#### What is being asked
Keep only the lines of the material below that contain the word "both". Copy those lines.
+ + +
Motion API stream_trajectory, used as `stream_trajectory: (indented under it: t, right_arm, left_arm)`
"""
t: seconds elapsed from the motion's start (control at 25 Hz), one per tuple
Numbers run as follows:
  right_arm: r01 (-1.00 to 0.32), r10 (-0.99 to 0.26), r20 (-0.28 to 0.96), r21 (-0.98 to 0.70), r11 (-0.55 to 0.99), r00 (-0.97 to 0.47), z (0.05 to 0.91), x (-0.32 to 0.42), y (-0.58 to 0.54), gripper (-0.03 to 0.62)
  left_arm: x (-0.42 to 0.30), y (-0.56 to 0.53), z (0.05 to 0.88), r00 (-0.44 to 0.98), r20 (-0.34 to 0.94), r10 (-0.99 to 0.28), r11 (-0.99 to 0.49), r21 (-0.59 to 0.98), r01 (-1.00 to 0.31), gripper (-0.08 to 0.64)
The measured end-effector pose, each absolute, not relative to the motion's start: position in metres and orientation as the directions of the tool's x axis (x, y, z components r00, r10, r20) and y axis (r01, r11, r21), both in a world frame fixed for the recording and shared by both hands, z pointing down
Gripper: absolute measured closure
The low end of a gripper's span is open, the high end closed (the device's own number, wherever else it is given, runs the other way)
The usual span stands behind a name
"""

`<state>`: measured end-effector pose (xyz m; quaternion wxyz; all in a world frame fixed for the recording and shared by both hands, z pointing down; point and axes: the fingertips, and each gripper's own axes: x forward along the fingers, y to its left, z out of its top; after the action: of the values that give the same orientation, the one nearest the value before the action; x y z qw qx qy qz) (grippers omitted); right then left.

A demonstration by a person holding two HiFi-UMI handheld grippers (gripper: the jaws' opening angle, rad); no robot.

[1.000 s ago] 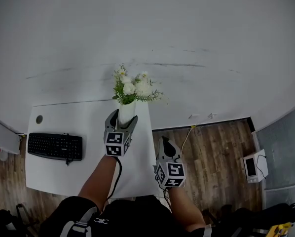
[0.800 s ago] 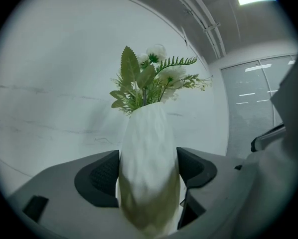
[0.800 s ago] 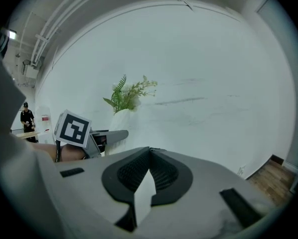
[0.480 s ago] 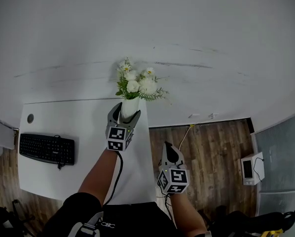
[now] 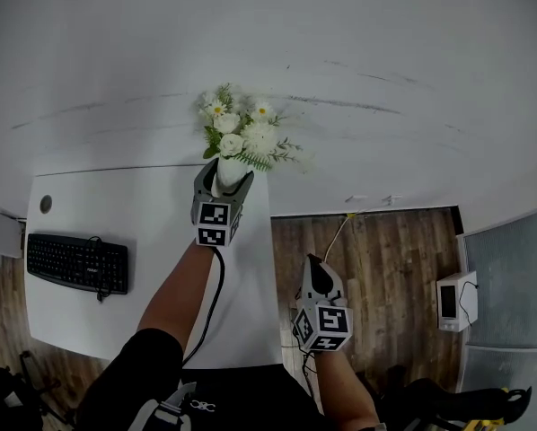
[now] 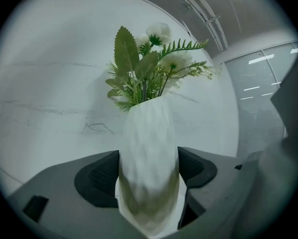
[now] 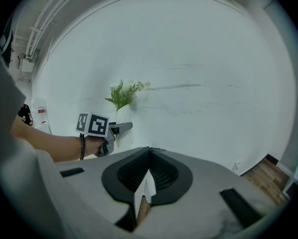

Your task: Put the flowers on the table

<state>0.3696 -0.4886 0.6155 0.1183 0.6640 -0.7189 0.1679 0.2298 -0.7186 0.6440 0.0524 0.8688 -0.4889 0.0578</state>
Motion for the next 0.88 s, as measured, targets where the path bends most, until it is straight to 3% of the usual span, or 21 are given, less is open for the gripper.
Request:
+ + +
#### Solution to the exercise
The measured end-effector pose, each absolute, not relative to the motion's start: position in metres and orientation as the directions of the tool's x axis (x, y, z components r00, r10, r20) and y axis (r01, r11, r21), both in a world frame fixed for the recording and shared by both hands, z pointing down
`<state>`: measured end-effector pose (xyz m; quaternion wxyz; all in a world frame fixed for the recording and shared by both hands, z pointing down; point and axes: the fingertips, and each gripper's own axes: x forward along the fingers, y to its left, z out of its top; after the action: of the values that give the same orientation, the one nearest the value before the action; x y z qw qx qy qz) (grippers omitted); right then left.

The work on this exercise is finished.